What to produce: Return the listing that follows, word for word.

Data excerpt:
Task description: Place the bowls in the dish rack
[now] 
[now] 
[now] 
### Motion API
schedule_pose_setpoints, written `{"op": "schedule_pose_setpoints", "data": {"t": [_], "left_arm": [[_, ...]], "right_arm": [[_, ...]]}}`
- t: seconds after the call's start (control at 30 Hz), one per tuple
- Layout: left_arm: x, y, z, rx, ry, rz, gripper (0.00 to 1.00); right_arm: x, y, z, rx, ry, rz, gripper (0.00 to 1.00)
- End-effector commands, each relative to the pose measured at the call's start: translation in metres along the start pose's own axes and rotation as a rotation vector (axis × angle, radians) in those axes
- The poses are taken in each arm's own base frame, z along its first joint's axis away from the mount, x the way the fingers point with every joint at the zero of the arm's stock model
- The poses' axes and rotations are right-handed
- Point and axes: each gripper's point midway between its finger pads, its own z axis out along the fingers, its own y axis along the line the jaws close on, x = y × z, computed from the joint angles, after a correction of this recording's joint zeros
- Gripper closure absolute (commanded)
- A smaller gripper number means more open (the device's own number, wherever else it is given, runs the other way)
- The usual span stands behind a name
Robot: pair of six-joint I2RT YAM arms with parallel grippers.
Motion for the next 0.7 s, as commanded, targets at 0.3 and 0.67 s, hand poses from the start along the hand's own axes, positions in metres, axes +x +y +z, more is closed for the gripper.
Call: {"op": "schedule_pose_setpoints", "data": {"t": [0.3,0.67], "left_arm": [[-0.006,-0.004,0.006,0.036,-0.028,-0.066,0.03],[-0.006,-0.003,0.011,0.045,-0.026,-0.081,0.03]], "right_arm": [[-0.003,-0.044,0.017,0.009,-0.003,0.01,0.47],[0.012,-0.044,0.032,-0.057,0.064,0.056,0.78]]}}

Expected answer:
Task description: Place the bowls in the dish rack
[now] 
[now] 
[now] 
### Motion API
schedule_pose_setpoints, written `{"op": "schedule_pose_setpoints", "data": {"t": [_], "left_arm": [[_, ...]], "right_arm": [[_, ...]]}}`
- t: seconds after the call's start (control at 30 Hz), one per tuple
- Layout: left_arm: x, y, z, rx, ry, rz, gripper (0.00 to 1.00); right_arm: x, y, z, rx, ry, rz, gripper (0.00 to 1.00)
- End-effector commands, each relative to the pose measured at the call's start: translation in metres along the start pose's own axes and rotation as a rotation vector (axis × angle, radians) in those axes
- The poses are taken in each arm's own base frame, z along its first joint's axis away from the mount, x the way the fingers point with every joint at the zero of the arm's stock model
- The poses' axes and rotations are right-handed
- Point and axes: each gripper's point midway between its finger pads, its own z axis out along the fingers, its own y axis along the line the jaws close on, x = y × z, computed from the joint angles, after a correction of this recording's joint zeros
- Gripper closure absolute (commanded)
- A smaller gripper number means more open (the device's own number, wherever else it is given, runs the other way)
- The usual span stands behind a name
Robot: pair of six-joint I2RT YAM arms with parallel grippers.
Motion for the next 0.7 s, as commanded, targets at 0.3 and 0.67 s, hand poses from the start along the hand's own axes, positions in metres, axes +x +y +z, more is closed for the gripper.
Call: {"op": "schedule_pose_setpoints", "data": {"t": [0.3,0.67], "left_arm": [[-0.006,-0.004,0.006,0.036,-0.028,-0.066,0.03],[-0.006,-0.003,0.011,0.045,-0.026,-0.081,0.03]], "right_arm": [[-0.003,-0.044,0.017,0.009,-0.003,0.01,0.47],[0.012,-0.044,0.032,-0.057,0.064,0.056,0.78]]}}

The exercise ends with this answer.